With the election of Donald J. Trump, the trade industry experienced a bit of a shake up, considering the heated rhetoric of the campaign trail. Though there were incendiary comments that could shake our industry to the core, the map of plans being released show that most forward progression will be business as usual, with a few glaring exceptions. Targets in trade include the Trans Pacific Partnership, the renegotiation of NAFTA, and punitive tariffs for unfair trade practices. While those complicated questions are still being planned, infrastructure improvements, a strong push to increase exports and the simplification of regulations offer encouragement.
Though the US has signed the TPP, it’s been announced that we will not move forward with the agreement at all and there will not be multilateral trade agreements with the administration. They would rather focus on bilateral trade agreements between the US and each individual country. China then becomes a focal point especially when talking about the President-elect has vowed to impose tariffs and restrictions on countries for unfair trade practices. The caveat here is that China acts as a bank, loaning money to the US and holding the bulk of our national debt. The question arises: How do we enforce the suggested tariffs from our current financial position?
Mexico seems to be willing to negotiate and modernize NAFTA but any changes would have substantial consequences to brokers and forwarders who do cross border business and could potentially disrupt supply chains that are built around the agreement and interwoven into its laws. This can have deep economic consequences though section 125 of the Trade Act of 1974 gives broad authority to the president to withdraw from a trade agreement and increase tariffs and article 2205 of NAFTA states countries can withdraw from NAFTA with 6 months notice from any signatory, which then requires Congress to revise all implementing legislation. That waiting period could provide the US with strong renegotiating power with Canada and Mexico as the exit looms in the future.

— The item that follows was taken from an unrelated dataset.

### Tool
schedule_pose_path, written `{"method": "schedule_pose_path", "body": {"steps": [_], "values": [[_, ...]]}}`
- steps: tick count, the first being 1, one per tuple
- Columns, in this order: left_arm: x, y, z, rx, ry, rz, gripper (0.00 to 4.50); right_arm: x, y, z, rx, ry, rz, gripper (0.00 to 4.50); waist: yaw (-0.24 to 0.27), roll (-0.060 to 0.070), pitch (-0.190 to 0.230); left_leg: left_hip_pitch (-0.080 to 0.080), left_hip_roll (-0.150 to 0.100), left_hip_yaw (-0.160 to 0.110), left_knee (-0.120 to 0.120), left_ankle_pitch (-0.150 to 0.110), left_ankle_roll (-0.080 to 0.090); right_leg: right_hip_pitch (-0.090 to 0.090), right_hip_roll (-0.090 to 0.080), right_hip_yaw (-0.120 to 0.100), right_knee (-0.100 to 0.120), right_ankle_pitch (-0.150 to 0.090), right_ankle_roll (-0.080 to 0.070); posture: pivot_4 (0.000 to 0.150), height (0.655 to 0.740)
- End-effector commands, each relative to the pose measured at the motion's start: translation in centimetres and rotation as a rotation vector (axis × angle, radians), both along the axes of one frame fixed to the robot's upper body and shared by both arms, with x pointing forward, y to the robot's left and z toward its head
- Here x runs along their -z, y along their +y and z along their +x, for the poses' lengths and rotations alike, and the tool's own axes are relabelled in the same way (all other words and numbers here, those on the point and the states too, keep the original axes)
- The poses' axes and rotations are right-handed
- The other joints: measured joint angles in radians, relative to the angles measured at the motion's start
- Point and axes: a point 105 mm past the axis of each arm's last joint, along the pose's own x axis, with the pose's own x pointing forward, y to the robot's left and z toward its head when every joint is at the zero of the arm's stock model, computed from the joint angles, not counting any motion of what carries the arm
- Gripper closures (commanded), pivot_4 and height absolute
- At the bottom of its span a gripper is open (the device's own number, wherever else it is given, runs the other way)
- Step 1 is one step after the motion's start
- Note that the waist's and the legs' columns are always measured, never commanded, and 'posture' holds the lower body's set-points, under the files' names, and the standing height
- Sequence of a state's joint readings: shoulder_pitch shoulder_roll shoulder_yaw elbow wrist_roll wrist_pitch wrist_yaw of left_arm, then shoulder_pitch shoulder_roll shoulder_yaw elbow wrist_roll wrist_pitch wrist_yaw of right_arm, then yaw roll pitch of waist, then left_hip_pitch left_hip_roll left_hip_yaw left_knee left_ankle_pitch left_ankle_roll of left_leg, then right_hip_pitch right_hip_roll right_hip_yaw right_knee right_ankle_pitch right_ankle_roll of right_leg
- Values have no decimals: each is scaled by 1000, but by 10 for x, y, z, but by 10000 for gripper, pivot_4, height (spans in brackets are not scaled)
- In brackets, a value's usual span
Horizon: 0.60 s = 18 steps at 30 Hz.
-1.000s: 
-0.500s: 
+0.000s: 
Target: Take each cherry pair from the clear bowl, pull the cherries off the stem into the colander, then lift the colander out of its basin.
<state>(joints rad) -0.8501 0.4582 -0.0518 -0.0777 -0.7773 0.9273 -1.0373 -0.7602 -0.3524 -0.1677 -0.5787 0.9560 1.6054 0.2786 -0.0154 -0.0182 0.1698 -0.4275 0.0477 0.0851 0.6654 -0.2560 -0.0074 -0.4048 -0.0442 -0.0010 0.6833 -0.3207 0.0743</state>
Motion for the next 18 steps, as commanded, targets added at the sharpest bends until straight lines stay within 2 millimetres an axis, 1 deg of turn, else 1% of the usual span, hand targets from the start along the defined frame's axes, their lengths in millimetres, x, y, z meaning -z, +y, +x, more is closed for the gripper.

Considering US based jobs, especially in the manufacturing sector, are a hallmark to this administration and the preceding campaign, we should expect US exports to increase commensurate with job growth and the promised increase in American manufacturing. Other positive opportunities include updates to regulatory agencies and infrastructure improvements across the board.
While we do not yet have a perfectly clear picture of the trade road before us, no solutions in the industry have simple answers. As President-elect Trump continues to build his team and outline his plans, we will monitor the situation and keep you informed as to how these changes affect trade around the world and in your business.